L'élevage à Villa Clara traverse une profonde crise marquée par la réduction du cheptel bovin, la forte mortalité des animaux et le non-respect des objectifs officiels pour relancer la production, a reconnu ce dimanche le journal officiel Vanguardia.
Il y a une décennie, Villa Clara comptait environ 519 000 bovins et figurait parmi les principales provinces laitières de Cuba, avec d'importants bassins de production à Manicaragua, Corralillo, Placetas, Sagua la Grande et Santo Domingo, a indiqué la source.
Cependant, la détérioration a été constante et, à la fin de 2025, les pertes entre vaches et génisses s'élevaient à environ 19 000 animaux.
Le panorama a continué à se détériorer au cours de 2026. Jusqu'au début de juin, la province enregistrait 337,960 têtes de bétail, soit une baisse de 181,000 individus en 10 ans. À cela s'ajoutent 8,807 décès cumulés et à peine 15,091 naissances de veaux, dont 3,077 sont morts.
La natalité a à peine dépassé 67,6 % à la fin de mai, un chiffre que le propre média officiel considère comme compromettant pour l'avenir de l'effectif femelle.
De plus, un veau sur cinq est mort de malnutrition, de manque de nourriture ou de carence en médicaments vétérinaires.
Les équins ne sont pas non plus épargnés par la détérioration, puisqu’on a enregistré 1 015 décès de chevaux au cours des premiers mois de 2026 dans une province qui compte 48 026 spécimens, a précisé la source.
Le reportage attribue la détérioration à une combinaison de facteurs qui transcende la sécheresse. La pénurie de pâturages due au manque de semis fourragers, l'épuisement des sources d'eau, l'absence de carburant pour transporter les ressources et le manque d'infrastructures telles que des retenues, des puits artésiens et des moulins à vent rendent la survie du bétail difficile. À cela s'ajoute l'expansion du marabou sur d'anciennes zones productives.
L'auteur du texte a également mis en doute le respect de l'une des principales annonces officielles pour cette année. En mars, les autorités avaient annoncé qu'elles cultiveraient 4 000 hectares de pâturages et de fourrages, mais il a souligné qu'il ignorait combien avait réellement été exécuté en raison du manque de combustible, de semences et de systèmes d'irrigation
Il a considéré que le plan était probablement "resté seulement des chiffres" en raison des limitations économiques auxquelles le pays fait face.

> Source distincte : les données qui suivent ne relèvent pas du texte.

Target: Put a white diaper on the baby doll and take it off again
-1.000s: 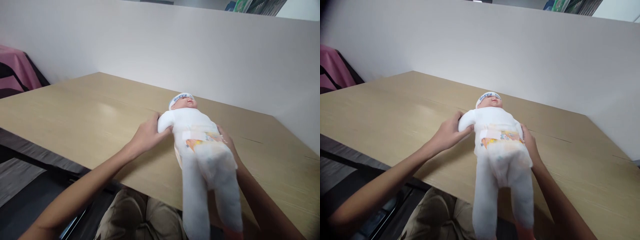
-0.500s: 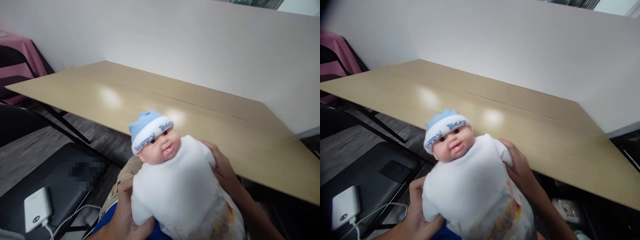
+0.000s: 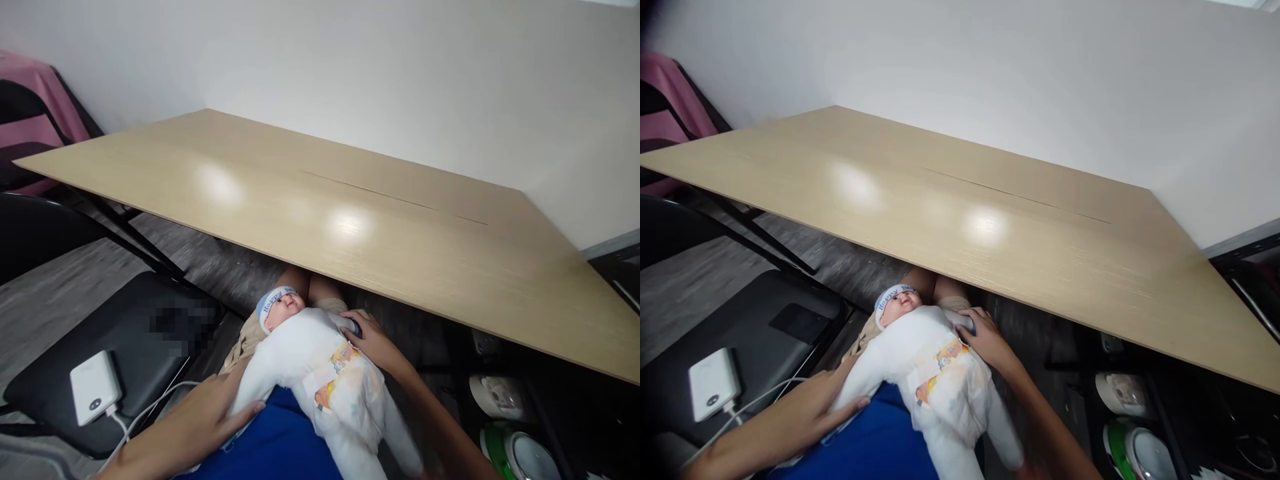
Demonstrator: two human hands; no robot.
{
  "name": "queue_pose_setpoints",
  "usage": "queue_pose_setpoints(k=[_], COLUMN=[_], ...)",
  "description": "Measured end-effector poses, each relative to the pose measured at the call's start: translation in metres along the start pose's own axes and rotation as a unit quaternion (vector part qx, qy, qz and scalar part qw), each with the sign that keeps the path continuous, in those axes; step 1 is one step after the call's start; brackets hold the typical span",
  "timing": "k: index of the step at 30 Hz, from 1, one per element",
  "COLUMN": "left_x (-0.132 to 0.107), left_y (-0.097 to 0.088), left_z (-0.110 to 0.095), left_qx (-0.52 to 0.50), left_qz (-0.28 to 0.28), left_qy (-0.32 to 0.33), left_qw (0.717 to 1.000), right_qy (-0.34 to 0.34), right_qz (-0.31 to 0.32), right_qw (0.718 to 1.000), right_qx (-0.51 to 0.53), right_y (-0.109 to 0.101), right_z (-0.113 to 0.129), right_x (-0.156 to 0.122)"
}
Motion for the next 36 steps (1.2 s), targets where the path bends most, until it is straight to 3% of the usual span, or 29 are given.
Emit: queue_pose_setpoints(k=[2,5,10,13,19,24,26,29,32,36], left_x=[0.000,0.008,0.059,0.090,0.108,0.104,0.098,0.083,0.063,0.039], left_y=[-0.017,-0.046,-0.063,-0.056,-0.045,-0.048,-0.051,-0.054,-0.050,-0.046], left_z=[-0.009,-0.049,-0.131,-0.151,-0.144,-0.133,-0.129,-0.115,-0.096,-0.087], left_qx=[0.064,0.086,-0.012,-0.027,-0.083,-0.157,-0.176,-0.210,-0.233,-0.158], left_qz=[-0.074,-0.139,-0.072,-0.055,-0.055,-0.073,-0.085,-0.089,-0.038,0.051], left_qy=[0.012,0.079,0.281,0.334,0.335,0.317,0.318,0.296,0.251,0.243], left_qw=[0.995,0.983,0.957,0.940,0.937,0.933,0.928,0.927,0.939,0.956], right_qy=[0.014,0.043,0.046,0.040,0.011,-0.018,-0.042,-0.086,-0.099,-0.065], right_qz=[0.011,0.050,0.022,0.008,-0.042,-0.134,-0.111,0.009,0.110,0.093], right_qw=[0.999,0.990,0.987,0.987,0.989,0.991,0.993,0.996,0.988,0.993], right_qx=[0.039,0.126,0.153,0.158,0.142,0.022,0.003,0.027,0.043,0.031], right_y=[-0.003,-0.003,-0.006,-0.007,-0.012,-0.036,-0.036,-0.013,0.012,0.005], right_z=[0.004,0.021,0.035,0.034,0.030,0.030,0.043,0.072,0.093,0.101], right_x=[-0.009,-0.026,-0.040,-0.040,-0.038,-0.033,-0.033,-0.036,-0.044,-0.056])
Point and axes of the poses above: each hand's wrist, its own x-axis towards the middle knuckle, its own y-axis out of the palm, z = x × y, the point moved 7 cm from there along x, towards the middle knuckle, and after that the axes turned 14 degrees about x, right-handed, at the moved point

La crise se reflète également dans l'augmentation des vols et des sacrifices illégaux de bétail. En 2025, environ 9 000 pertes de ce type ont été signalées à Villa Clara.
Entre janvier et mai de cette année, on dénombrait déjà 3 476 faits délictueux dans des exploitations étatiques et privées, une situation qui affecte particulièrement le secteur agricole et coopératif, responsable de 86 % du cheptel de la province.
Le diagnostic publié par Vanguardia révèle le déclin d'une activité qui, pendant des décennies, a été stratégique pour la production de lait et de viande à Villa Clara et qui fait aujourd'hui face à un scénario de pertes continues, de pénurie de ressources et d'une réduction soutenue du cheptel.
"Ce panorama sombre, entre les vaches et les chevaux, nécessite d'autres transformations, depuis les propres exploitations des éleveurs, afin que les champs redeviennent productifs", conclut le média.
Sans fournitures, sans eau, sans crédits et avec des voleurs rôdant autour des pâturages, cette transformation apparaît, pour l’instant, comme une autre annonce vouée à rester sur papier.
Cette semaine, cinq hommes ont été arrêtés en flagrant délit alors qu'ils sacrifiaient illégalement trois bétail à Cárdenas, Matanzas, avec 202,5 kilogrammes de viande saisis, illustrant l'ampleur provinciale du phénomène.
Depuis 2019 et jusqu'en 2024, Cuba a perdu plus de 900 000 têtes de bétail bovin ; à la fin de 2024, le cheptel national s'élevait à environ trois millions d'animaux, soit près de 400 000 de moins que l'année précédente, selon les données du Ministère de l'Agriculture.
Le système d'élevage à Camagüey perd également des milliers d'animaux en raison de décès, de sacrifices illégaux et de mauvaise gestion. Rien qu'en 2024, presque 58 963 décès et 7 143 sacrifices clandestins ont été enregistrés.
“L'année dernière, entre le vol, les sacrifices et les décès pour d'autres raisons, on a perdu des vaches équivalentes à celles d'une municipalité. Si cette tendance se poursuit, il n'y aura plus de bétail à Camagüey dans environ 15 ans, et encore moins de lait“, a alerté en juin 2025 le quotidien officiel Granma.